Re: Inserts or Updates - Mailing list pgsql-performance

From Ofer Israeli
Subject Re: Inserts or Updates
Date
Msg-id 217DDBC2BB1E394CA9E7446337CBDEF20102C056BFBC@il-ex01.ad.checkpoint.com
Whole thread Raw
In response to Re: Inserts or Updates  (Claudio Freire <klaussfreire@gmail.com>)
List pgsql-performance
Claudio Freire wrote:
> On Tue, Feb 7, 2012 at 4:12 PM, Ofer Israeli <oferi@checkpoint.com>
> wrote:
>> Something specific that you refer to in autovacuum's non-perfection,
>> that is, what types of issues are you aware of?
>
> I refer to its criteria for when to perform vacuum/analyze.

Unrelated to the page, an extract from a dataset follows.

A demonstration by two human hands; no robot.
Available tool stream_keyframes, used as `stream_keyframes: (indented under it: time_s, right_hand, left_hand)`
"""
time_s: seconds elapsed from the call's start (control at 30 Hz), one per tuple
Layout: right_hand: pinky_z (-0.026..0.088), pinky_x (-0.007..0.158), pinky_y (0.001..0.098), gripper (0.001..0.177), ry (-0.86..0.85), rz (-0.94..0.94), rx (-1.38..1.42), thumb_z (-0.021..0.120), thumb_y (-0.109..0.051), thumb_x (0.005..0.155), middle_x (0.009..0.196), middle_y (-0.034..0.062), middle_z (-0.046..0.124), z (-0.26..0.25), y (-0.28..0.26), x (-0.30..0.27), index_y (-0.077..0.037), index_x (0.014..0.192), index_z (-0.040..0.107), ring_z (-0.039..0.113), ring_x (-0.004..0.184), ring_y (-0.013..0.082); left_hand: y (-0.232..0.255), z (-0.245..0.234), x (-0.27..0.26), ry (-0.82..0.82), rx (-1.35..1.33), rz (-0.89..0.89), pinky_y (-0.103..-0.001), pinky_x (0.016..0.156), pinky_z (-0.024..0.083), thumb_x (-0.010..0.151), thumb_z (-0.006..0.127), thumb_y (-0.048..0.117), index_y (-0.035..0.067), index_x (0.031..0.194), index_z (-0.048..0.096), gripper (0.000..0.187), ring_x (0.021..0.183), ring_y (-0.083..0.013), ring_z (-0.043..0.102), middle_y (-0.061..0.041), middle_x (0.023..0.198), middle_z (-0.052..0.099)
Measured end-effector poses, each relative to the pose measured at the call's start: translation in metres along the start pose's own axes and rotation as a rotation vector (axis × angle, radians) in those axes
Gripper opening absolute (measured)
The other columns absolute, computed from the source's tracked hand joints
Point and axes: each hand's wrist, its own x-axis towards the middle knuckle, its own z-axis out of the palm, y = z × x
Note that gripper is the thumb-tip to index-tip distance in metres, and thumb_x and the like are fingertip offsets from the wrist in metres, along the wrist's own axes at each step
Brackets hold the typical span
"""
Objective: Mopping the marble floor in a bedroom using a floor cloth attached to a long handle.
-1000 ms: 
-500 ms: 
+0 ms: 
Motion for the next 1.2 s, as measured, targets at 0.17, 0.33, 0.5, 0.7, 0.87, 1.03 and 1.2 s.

> Especially analyze. It usually fails to detect the requirement to
> analyze a table - sometimes value distributions change without
> triggering an autoanalyze. It's expected, as the autoanalyze works on
> number of tuples updates/inserted relative to table size, which is
> too generic to catch business-specific conditions.
>
> As everything, it depends on your business. The usage pattern, the
> kinds of updates performed, how data varies in time... but in
> essence, I've found that forcing a periodic vacuum/analyze of tables
> beyond what autovacuum does improves stability. You know a lot more
> about the business and access/update patterns than autovacuum, so you
> can schedule them where they are needed and autovacuum wouldn't.
>
>> As for the I/O - this is indeed true that it can generate much
>> activity, but the way I see it, if you run performance tests and the
>> tests succeed in all parameters even with heavy I/O, then you are
>> good to go.  That is, I don't mind the server doing lots of I/O as
>> long as it's not causing lags in processing the messages that it
>> handles.
>
> If you don't mind the I/O, by all means, crank it up.


Thanks for the lep Claudio.  We're looking into both these options.